## [WORK INSTRUCTION]
Reproduce the lines below exactly, from the one containing "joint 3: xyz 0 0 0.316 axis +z" through the one containing "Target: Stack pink", both included. Leave out any pictures.

(Dataset records)
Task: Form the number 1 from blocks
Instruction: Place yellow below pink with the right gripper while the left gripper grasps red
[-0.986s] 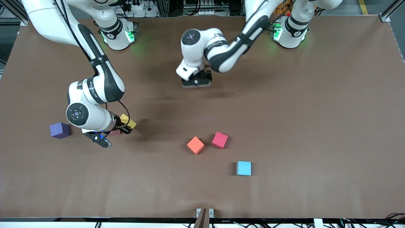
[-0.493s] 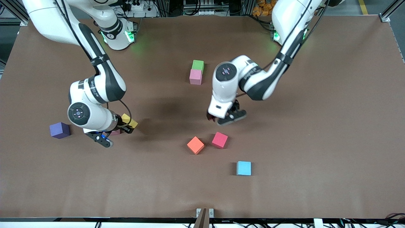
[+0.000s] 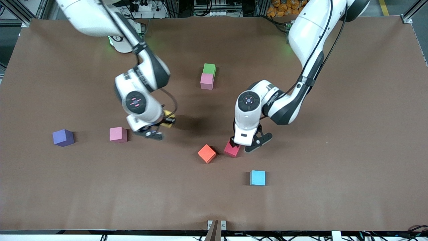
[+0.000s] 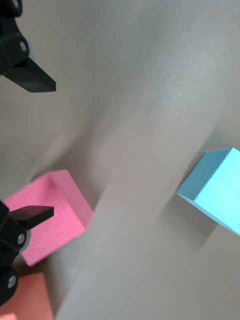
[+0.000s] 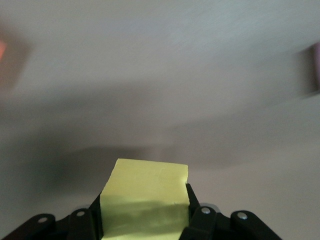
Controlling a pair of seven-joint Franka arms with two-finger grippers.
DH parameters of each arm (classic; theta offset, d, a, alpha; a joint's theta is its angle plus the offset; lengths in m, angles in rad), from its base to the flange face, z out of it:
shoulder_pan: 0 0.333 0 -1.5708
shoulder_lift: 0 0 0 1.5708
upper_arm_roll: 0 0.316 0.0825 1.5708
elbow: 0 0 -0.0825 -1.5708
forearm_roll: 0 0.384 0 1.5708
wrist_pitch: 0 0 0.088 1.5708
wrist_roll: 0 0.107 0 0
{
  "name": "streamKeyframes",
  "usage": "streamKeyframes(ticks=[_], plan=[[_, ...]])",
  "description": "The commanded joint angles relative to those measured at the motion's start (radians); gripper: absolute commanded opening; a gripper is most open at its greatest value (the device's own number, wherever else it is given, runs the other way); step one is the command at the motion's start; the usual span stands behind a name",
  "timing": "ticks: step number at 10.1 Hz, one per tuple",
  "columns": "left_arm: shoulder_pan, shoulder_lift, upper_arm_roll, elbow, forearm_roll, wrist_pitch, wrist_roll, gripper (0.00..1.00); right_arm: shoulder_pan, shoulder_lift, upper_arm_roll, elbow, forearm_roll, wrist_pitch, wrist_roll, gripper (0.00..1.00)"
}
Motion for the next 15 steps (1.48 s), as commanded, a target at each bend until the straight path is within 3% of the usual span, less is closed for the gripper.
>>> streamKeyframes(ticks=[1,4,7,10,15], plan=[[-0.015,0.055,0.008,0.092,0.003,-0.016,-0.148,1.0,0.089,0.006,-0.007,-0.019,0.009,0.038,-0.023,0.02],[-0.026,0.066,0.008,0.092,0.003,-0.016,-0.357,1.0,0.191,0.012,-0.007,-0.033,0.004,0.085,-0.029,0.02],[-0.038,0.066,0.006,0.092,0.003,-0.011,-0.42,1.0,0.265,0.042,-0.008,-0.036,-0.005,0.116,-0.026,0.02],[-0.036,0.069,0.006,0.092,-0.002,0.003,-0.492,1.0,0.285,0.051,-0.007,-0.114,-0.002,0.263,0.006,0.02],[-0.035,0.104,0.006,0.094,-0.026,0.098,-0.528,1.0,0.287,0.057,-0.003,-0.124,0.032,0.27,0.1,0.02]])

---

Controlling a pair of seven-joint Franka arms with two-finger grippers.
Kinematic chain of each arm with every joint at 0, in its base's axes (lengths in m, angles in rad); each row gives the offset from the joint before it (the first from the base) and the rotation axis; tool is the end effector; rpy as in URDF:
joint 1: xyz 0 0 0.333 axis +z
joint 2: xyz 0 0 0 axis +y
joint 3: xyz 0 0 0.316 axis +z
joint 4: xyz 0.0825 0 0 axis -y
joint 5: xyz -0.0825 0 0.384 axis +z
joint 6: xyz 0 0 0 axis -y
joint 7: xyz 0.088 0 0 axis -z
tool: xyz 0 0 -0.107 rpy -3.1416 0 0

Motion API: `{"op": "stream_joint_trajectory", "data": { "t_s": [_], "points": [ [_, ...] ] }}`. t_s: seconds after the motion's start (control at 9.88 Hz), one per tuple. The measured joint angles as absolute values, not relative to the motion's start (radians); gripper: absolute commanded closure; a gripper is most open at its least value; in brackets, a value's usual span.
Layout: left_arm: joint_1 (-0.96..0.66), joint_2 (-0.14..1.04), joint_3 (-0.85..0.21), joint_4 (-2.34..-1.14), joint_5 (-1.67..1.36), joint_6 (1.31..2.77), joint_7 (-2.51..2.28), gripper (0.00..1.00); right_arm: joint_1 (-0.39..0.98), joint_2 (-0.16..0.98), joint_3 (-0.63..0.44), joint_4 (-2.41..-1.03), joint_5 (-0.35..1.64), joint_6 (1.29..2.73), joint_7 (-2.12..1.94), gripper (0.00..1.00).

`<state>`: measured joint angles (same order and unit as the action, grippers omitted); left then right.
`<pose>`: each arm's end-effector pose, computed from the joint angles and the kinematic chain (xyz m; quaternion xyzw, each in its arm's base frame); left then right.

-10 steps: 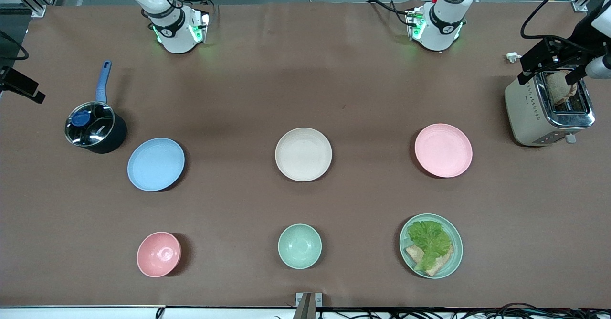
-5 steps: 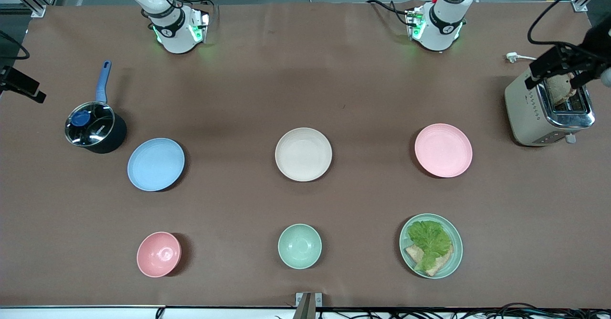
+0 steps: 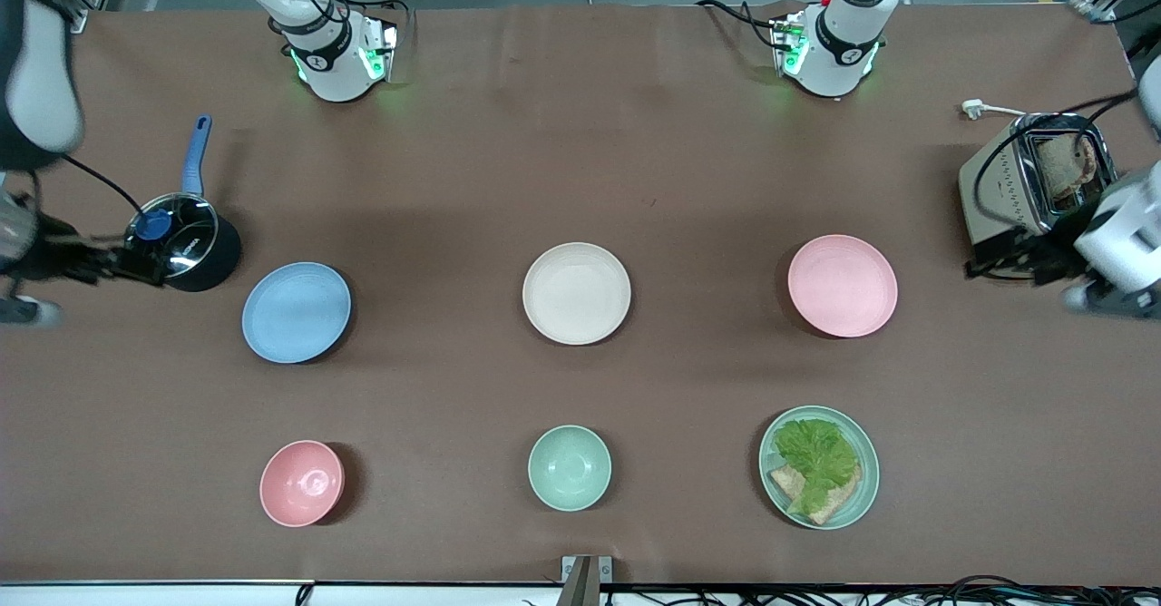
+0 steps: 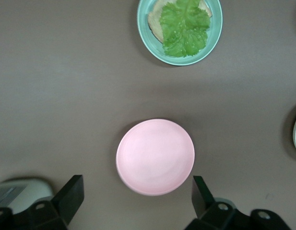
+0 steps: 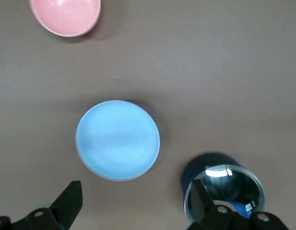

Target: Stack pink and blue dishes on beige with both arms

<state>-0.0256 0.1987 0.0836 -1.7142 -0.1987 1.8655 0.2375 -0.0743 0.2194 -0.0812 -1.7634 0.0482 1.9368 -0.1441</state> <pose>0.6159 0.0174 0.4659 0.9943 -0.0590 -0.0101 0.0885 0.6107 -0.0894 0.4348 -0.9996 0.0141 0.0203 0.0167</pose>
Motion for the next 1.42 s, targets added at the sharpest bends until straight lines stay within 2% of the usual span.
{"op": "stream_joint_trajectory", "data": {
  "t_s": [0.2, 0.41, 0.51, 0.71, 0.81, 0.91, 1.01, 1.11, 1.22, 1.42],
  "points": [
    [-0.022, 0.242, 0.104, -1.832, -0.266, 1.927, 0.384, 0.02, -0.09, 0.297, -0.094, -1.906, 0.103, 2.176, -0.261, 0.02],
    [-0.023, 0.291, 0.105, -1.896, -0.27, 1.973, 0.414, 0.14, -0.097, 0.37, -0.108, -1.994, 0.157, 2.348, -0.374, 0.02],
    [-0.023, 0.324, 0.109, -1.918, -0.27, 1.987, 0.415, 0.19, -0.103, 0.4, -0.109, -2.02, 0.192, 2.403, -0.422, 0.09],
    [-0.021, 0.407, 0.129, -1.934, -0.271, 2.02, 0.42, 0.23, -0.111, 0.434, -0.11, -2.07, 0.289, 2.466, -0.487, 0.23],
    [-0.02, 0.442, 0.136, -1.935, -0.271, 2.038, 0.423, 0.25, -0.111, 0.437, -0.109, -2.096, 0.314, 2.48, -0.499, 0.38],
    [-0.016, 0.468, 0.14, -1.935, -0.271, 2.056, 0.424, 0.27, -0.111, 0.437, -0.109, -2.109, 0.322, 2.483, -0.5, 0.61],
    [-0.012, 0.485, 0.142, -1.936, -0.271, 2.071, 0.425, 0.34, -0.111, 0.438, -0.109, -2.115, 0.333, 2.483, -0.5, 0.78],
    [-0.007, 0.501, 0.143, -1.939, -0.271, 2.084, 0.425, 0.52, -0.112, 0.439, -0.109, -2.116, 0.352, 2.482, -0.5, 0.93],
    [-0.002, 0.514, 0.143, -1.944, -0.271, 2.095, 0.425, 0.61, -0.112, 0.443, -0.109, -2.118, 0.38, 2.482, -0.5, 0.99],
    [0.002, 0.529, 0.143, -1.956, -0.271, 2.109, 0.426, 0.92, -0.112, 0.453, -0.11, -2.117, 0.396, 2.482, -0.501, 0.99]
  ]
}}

## [ANSWER FOR THIS EXERCISE]
joint 3: xyz 0 0 0.316 axis +z
joint 4: xyz 0.0825 0 0 axis -y
joint 5: xyz -0.0825 0 0.384 axis +z
joint 6: xyz 0 0 0 axis -y
joint 7: xyz 0.088 0 0 axis -z
tool: xyz 0 0 -0.107 rpy -3.1416 0 0

Motion API: `{"op": "stream_joint_trajectory", "data": { "t_s": [_], "points": [ [_, ...] ] }}`. t_s: seconds after the motion's start (control at 9.88 Hz), one per tuple. The measured joint angles as absolute values, not relative to the motion's start (radians); gripper: absolute commanded closure; a gripper is most open at its least value; in brackets, a value's usual span.
Layout: left_arm: joint_1 (-0.96..0.66), joint_2 (-0.14..1.04), joint_3 (-0.85..0.21), joint_4 (-2.34..-1.14), joint_5 (-1.67..1.36), joint_6 (1.31..2.77), joint_7 (-2.51..2.28), gripper (0.00..1.00); right_arm: joint_1 (-0.39..0.98), joint_2 (-0.16..0.98), joint_3 (-0.63..0.44), joint_4 (-2.41..-1.03), joint_5 (-0.35..1.64), joint_6 (1.29..2.73), joint_7 (-2.12..1.94), gripper (0.00..1.00).

`<state>`: measured joint angles (same order and unit as the action, grippers omitted); left then right.
`<pose>`: each arm's end-effector pose, computed from the joint angles and the kinematic chain (xyz m; quaternion xyzw, each in its arm's base frame); left then right.

-10 steps: 
-5 steps: 
+0 steps: 
+0 steps: 
+0 steps: 

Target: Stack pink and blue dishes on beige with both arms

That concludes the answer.